However, the whole discussion is predicated on one vast and possibly incorrect or highly incomplete theory, the 'tensed theory of time' which posits a past, a moving present and a future. Because this theory is apparently so obviously true (alarm bells!!) we often fail to recognise it as a theory - but that's what it is. Quantum theory has, however, given us good reason to worry about the completeness of the tensed theory. An electron cannot be distinguished from a positron travelling backwards through time. (In Cath's orginal rewind, what happenes? During the process electrons become positrons etc!) The double slit experiment. Entangled photons. And the problem of simultanaity in relativity on cosmological scales.
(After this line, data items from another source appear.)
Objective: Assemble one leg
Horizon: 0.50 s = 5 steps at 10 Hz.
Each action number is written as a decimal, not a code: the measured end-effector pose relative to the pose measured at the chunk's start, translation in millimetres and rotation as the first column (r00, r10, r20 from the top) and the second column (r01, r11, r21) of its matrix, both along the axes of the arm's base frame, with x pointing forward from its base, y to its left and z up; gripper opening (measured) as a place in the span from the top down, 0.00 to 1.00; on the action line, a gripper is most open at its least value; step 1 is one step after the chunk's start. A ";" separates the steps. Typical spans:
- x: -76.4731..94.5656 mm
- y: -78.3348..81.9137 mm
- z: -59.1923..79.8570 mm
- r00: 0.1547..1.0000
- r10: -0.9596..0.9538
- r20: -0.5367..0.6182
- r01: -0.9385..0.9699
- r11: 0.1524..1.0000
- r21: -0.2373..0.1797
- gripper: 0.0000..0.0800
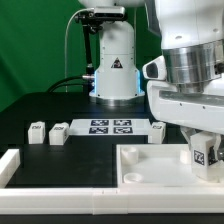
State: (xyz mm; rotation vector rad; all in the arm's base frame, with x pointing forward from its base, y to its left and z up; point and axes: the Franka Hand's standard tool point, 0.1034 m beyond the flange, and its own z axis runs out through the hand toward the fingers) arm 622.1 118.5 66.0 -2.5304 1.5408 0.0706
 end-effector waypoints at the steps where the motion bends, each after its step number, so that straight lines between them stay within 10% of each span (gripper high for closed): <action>1: -0.3 1.8 -0.1 0.996 -0.092 -0.017 0.092 0.996 0.003 0.64; 3: -0.4 2.5 0.0 0.996 -0.084 -0.015 0.084 0.996 0.006 0.54; 4: -0.5 2.8 0.0 0.999 -0.052 -0.009 0.052 0.999 0.005 0.28; 5: -0.5 3.2 0.0 0.999 -0.051 -0.009 0.051 0.999 0.005 0.22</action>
Offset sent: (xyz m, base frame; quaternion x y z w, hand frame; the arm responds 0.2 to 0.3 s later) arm 0.0000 0.0000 0.0000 0.0000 0.0000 -0.0899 0.9960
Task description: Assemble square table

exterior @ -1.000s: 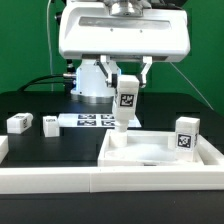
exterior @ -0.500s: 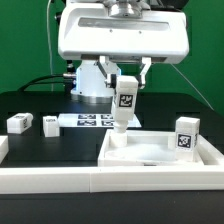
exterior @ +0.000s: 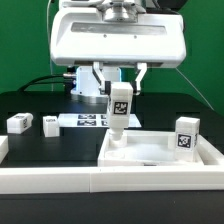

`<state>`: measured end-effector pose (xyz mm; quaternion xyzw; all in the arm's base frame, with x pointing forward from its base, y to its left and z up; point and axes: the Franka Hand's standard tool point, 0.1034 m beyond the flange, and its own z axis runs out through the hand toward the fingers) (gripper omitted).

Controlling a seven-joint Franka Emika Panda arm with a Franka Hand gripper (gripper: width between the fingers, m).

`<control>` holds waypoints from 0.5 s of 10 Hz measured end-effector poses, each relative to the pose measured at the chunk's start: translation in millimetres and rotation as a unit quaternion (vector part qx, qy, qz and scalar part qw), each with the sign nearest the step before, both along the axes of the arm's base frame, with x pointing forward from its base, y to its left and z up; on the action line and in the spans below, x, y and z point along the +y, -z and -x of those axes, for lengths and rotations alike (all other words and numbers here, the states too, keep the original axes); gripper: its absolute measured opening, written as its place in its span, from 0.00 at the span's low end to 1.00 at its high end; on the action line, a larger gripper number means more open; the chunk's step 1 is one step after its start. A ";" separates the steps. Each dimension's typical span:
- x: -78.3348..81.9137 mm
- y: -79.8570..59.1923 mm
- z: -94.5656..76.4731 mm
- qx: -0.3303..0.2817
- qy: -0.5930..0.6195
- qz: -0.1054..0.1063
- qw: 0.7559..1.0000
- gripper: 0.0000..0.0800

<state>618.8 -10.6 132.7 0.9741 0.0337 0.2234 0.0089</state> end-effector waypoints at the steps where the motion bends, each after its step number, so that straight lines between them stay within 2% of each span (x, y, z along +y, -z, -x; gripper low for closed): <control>1: -0.1 0.1 0.1 0.000 0.000 0.000 1.000 0.36; 3: -1.3 2.2 0.5 -0.001 -0.002 0.002 1.000 0.36; 4: -6.0 10.2 1.2 -0.005 -0.005 0.008 1.000 0.36; 5: -3.7 14.9 2.3 -0.002 -0.006 0.008 1.000 0.36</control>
Offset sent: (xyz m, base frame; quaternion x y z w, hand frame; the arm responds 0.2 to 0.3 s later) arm 0.0006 -0.0003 -0.0241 0.0292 0.0356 -0.0067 0.9989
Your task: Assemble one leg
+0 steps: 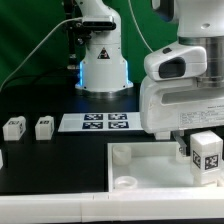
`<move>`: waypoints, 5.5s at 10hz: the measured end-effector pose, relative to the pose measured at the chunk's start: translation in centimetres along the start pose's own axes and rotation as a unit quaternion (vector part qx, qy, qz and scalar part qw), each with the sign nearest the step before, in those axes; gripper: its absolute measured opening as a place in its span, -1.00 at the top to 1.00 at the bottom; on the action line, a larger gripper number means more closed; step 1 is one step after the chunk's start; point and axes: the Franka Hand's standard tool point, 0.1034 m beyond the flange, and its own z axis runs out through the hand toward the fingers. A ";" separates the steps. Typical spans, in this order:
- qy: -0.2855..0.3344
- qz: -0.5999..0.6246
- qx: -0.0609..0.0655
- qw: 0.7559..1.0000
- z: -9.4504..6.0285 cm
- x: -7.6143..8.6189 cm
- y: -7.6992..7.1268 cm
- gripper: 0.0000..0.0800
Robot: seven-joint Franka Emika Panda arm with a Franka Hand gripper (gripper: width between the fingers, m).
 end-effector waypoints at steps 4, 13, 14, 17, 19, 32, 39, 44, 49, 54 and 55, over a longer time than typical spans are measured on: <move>0.004 -0.013 -0.004 1.000 0.3 0.6 3.3 -0.62; 0.008 0.083 0.000 0.997 -0.3 0.9 1.3 -0.09; 0.004 0.140 0.000 0.990 -0.2 0.7 1.3 0.28; 0.007 0.267 0.006 0.964 -0.1 0.7 1.0 0.28; 0.021 0.382 0.026 0.924 0.2 0.3 0.4 0.28; 0.020 0.492 0.058 0.869 -0.4 0.7 0.3 -0.61; 0.056 0.059 0.001 0.997 -0.8 1.7 0.4 -0.62; 0.060 -0.114 -0.017 0.991 -0.8 2.5 1.1 -0.62; 0.062 0.017 -0.007 0.998 -0.8 2.5 1.3 0.27; 0.062 0.265 0.013 0.962 -0.8 2.6 2.2 0.27; 0.057 0.350 0.023 0.935 -0.8 2.4 2.5 0.26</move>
Offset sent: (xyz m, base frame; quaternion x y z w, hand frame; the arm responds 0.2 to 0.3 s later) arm 0.0140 -0.0221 0.0006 -0.0030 0.0043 -0.0262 0.9996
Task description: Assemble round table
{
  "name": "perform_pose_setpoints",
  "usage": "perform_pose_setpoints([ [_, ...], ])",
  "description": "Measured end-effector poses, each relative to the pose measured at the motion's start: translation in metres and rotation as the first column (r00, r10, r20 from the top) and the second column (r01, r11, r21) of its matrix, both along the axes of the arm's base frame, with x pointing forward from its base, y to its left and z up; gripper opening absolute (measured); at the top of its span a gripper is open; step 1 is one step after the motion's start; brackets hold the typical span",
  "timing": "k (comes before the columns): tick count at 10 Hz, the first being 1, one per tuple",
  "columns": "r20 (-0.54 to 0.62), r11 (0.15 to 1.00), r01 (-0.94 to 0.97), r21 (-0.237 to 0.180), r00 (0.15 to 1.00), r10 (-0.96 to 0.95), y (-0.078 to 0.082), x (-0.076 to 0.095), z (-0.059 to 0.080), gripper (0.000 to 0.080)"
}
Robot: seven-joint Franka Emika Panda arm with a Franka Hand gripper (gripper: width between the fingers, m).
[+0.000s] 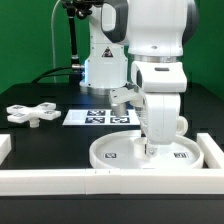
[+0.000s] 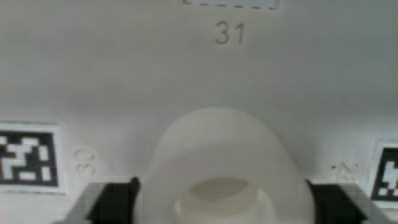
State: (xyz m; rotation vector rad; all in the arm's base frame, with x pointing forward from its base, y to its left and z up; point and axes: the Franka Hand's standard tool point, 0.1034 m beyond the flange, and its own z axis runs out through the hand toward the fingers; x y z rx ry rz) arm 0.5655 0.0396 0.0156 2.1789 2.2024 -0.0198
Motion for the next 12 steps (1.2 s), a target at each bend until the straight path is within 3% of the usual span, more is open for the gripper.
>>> perform_pose_setpoints([
  [1,0.000,1.000,0.000,0.000,1.000,0.000,0.000,0.000,0.000,0.0569],
  [2,0.000,1.000,0.001,0.000,1.000,-0.001,-0.001,0.000,0.000,0.0633],
  [5,0.029,1.000,0.025,-0.009,0.999,-0.025,-0.005,0.001,0.023,0.0644],
  [7,0.142,0.998,0.059,0.029,0.988,-0.063,-0.007,-0.010,0.049,0.0649],
  [10,0.151,0.943,0.317,0.101,0.932,-0.330,0.017,-0.052,0.058,0.0649],
  [12,0.149,0.948,0.304,0.095,0.937,-0.315,0.014,-0.050,0.057,0.0649],
])
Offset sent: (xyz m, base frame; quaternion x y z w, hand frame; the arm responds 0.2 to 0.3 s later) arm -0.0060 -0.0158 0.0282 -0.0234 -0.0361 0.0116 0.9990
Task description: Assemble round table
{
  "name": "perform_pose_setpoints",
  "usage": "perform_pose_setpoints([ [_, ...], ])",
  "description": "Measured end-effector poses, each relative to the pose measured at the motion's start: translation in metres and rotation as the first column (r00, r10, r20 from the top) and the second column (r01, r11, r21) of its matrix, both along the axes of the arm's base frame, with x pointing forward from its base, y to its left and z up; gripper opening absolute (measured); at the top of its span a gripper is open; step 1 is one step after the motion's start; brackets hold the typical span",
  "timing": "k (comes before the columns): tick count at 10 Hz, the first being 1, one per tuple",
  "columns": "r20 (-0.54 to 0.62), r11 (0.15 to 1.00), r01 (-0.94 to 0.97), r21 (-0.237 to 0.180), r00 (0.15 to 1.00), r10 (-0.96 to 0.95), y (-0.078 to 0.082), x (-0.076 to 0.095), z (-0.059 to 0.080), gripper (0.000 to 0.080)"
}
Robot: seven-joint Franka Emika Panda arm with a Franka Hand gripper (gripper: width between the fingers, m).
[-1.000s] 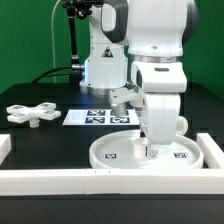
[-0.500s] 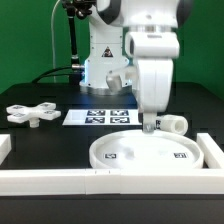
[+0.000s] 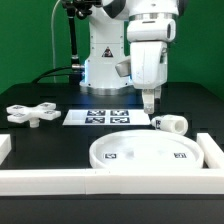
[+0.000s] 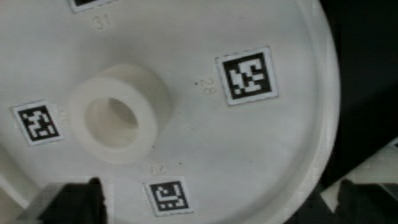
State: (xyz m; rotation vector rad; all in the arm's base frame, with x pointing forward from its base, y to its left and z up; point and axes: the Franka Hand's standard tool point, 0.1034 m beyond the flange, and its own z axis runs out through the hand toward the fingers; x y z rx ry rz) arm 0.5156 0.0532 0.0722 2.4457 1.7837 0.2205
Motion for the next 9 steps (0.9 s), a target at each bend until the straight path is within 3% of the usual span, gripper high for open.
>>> perform_pose_setpoints([
  [2,-0.003,0.997,0.070,0.016,0.998,-0.070,0.002,-0.001,-0.001,0.0649],
  [4,-0.003,0.945,0.317,0.085,0.948,-0.318,0.005,-0.005,0.000,0.0649],
  [6,-0.071,0.774,0.619,0.134,0.785,-0.616,0.021,-0.021,-0.004,0.0649],
  [8,-0.109,0.641,0.748,0.174,0.661,-0.742,0.048,-0.028,-0.006,0.0649],
  [9,-0.116,0.682,0.719,0.134,0.695,-0.710,0.045,-0.031,-0.008,0.0649],
])
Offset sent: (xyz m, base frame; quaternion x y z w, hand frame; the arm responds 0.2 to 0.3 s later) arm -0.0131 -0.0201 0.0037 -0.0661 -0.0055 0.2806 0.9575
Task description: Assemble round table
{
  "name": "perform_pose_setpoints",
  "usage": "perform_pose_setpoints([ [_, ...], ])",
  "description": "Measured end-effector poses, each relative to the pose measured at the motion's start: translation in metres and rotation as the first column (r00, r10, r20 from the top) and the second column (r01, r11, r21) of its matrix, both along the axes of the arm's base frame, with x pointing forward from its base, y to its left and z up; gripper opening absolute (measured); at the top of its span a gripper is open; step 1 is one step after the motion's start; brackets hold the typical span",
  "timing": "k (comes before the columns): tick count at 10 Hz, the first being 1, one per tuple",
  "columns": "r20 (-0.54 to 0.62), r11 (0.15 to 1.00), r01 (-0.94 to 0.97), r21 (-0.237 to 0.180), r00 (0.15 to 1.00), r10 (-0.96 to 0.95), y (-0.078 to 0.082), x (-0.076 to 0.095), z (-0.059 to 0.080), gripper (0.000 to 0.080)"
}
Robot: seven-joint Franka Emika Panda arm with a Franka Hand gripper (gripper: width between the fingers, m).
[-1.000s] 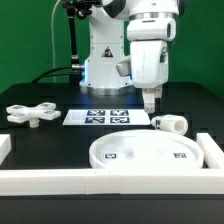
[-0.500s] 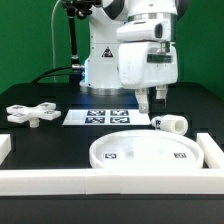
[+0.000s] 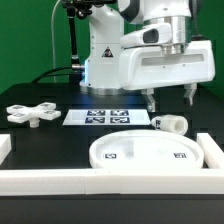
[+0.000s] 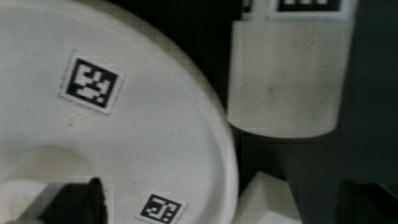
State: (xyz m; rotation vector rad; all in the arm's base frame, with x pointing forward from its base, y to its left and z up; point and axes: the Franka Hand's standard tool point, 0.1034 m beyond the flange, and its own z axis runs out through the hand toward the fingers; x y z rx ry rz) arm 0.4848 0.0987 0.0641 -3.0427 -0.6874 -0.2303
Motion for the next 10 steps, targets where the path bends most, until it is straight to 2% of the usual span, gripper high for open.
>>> perform_pose_setpoints([
  [2,-0.017,1.000,-0.003,-0.006,1.000,0.003,0.000,-0.001,0.000,0.0649],
  [3,-0.120,0.999,-0.012,-0.045,0.993,0.007,0.000,-0.007,-0.002,0.0649],
  [5,-0.254,0.995,-0.034,-0.097,0.967,0.008,0.003,-0.008,0.000,0.0649],
  [6,-0.264,0.993,0.002,-0.121,0.964,-0.035,0.002,-0.005,0.001,0.0649],
  [7,-0.323,0.981,0.061,-0.182,0.939,-0.119,0.002,-0.015,0.000,0.0649],
  [8,-0.390,0.971,0.067,-0.232,0.908,-0.156,0.006,-0.017,0.000,0.0649],
  [9,-0.437,0.969,0.032,-0.246,0.888,-0.140,0.007,-0.013,-0.001,0.0649],
  [10,-0.497,0.961,0.016,-0.276,0.853,-0.156,0.004,-0.016,-0.001,0.0649],
])
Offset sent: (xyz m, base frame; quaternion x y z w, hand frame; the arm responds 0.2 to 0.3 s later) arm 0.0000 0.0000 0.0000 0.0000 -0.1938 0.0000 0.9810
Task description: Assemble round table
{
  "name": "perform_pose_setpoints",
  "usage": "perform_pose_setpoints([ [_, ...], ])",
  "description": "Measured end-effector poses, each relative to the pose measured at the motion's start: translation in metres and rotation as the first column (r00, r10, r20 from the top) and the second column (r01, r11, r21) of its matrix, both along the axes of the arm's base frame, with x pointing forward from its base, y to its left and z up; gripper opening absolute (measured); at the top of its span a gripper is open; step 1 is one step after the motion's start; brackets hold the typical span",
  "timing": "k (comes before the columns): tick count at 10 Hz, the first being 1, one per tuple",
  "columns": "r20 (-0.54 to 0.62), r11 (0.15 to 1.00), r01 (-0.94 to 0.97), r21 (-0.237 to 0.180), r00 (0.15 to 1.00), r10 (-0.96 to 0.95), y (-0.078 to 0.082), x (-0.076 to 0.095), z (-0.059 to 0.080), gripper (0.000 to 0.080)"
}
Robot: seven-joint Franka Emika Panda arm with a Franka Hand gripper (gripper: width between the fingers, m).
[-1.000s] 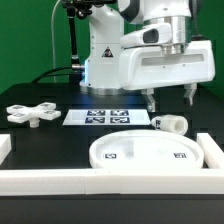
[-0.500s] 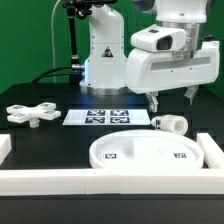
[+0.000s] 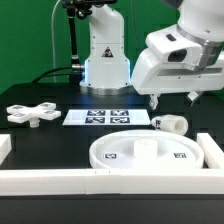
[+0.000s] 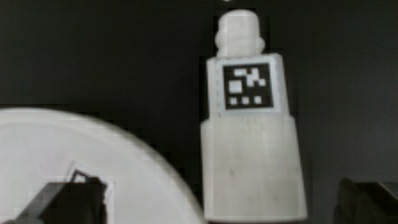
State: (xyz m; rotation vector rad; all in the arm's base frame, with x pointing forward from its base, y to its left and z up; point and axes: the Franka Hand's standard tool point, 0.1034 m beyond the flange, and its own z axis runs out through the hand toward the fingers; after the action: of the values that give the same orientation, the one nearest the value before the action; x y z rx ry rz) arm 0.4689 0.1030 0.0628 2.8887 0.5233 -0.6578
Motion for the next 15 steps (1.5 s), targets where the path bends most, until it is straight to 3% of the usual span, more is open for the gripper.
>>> perform_pose_setpoints([
  [2,-0.129,0.999,-0.001,-0.049,0.992,-0.005,-0.001,-0.006,-0.002,0.0649],
  [7,-0.443,0.988,-0.022,-0.156,0.895,-0.050,0.011,-0.007,-0.028,0.0649],
  [13,-0.422,0.990,-0.028,-0.138,0.906,-0.033,0.019,-0.005,-0.050,0.0649],
  [15,-0.422,0.990,-0.029,-0.141,0.906,-0.034,0.017,-0.005,-0.050,0.0649],
])
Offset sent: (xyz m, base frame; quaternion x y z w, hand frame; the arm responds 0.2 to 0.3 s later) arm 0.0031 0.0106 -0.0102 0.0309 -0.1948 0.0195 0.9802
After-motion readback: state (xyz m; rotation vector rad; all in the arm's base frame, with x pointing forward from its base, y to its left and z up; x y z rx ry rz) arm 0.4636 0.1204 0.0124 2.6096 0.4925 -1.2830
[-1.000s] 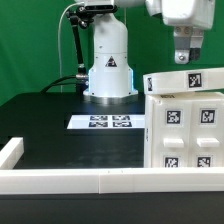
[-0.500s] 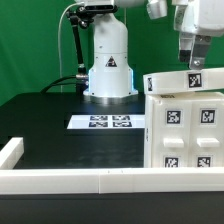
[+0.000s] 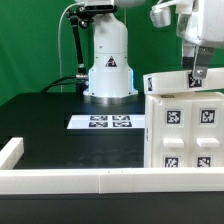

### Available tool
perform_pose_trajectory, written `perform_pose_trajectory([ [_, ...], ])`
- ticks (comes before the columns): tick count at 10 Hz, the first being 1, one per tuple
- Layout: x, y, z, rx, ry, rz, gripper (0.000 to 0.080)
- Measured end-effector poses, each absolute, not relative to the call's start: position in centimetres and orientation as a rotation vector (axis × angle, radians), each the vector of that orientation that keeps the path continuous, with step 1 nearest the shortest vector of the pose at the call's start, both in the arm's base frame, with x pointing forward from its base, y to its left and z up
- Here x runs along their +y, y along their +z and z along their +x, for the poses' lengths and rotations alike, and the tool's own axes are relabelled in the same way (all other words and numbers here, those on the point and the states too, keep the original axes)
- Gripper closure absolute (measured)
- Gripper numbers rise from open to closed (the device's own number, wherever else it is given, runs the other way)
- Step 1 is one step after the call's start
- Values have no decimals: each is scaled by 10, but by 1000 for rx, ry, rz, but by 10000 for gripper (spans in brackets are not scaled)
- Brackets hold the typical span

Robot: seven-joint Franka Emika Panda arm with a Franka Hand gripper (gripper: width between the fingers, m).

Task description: Assemble cabinet

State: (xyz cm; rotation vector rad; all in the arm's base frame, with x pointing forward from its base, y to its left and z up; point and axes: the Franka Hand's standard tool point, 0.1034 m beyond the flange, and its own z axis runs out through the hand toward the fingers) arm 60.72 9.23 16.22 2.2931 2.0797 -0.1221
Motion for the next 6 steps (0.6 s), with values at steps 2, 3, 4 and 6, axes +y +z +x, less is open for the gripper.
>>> perform_pose_trajectory([
  [2, 98, 157, 611, 2039, -127, 2324, 3],
  [3, 99, 158, 614, 2029, -126, 2328, 3],
  [4, 98, 157, 615, 2026, -130, 2326, 94],
  [6, 92, 157, 615, 1990, -132, 2356, 236],
])
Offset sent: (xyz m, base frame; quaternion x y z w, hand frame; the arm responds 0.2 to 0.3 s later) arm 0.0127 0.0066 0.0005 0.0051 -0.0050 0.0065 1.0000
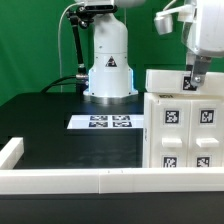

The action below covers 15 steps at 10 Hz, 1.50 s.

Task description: Assemble cabinet

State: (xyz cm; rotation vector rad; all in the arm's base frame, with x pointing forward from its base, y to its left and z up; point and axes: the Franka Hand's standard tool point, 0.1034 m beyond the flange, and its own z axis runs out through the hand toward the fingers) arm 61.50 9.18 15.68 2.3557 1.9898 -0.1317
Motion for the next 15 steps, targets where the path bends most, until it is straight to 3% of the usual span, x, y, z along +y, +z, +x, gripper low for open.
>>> perform_pose_trajectory([
  [3, 91, 157, 615, 1920, -130, 2408, 236],
  [7, 90, 157, 615, 1483, -113, 2685, 235],
  [15, 84, 157, 616, 317, -51, 3075, 235],
])
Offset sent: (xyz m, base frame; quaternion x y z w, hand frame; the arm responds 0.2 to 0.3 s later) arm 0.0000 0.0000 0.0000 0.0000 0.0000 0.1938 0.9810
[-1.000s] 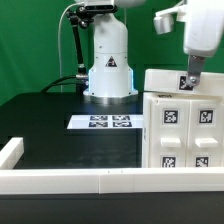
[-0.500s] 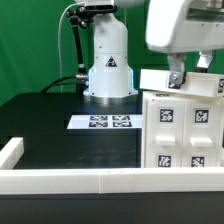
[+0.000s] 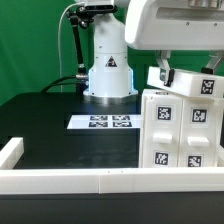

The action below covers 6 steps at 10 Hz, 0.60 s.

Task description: Assemble cabinet

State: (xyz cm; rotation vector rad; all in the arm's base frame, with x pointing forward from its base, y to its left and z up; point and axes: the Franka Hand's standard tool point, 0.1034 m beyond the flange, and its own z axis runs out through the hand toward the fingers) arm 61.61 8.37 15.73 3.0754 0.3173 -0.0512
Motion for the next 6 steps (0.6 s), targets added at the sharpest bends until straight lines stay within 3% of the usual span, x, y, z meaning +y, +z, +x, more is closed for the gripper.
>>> perform_pose_trajectory([
  [6, 86, 158, 617, -328, -30, 3085, 235],
])
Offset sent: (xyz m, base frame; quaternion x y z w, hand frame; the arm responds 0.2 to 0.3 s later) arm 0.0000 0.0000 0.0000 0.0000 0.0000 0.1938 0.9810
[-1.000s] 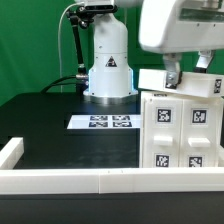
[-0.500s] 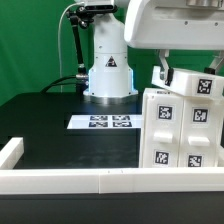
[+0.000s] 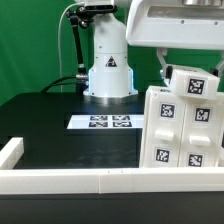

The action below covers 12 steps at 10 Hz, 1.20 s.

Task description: Assemble cabinet

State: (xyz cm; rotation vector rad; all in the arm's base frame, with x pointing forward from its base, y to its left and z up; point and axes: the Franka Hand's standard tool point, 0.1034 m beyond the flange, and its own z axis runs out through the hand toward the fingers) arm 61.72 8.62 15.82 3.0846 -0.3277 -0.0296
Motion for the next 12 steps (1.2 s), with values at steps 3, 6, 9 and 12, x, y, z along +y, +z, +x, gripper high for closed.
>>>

In the macro world the tensed theory holds up very well and makes life possible to understand - more or less. If it is wrong then we lose more than free will, we lose the whole structure of cause and effect. My own hunch is that the tensed theory arises from a trick of our perception and violates the Copernican principle. It locates us in a special place, the present. I suspect that this distorts our view of reality considerably. If we could leave our special observing place to see the wider picture we might see that reality was not constrained to move along a time dimension linearly but existed multi dimensionally in some way which, stuck with the dimensions we can detect, we cannot understand.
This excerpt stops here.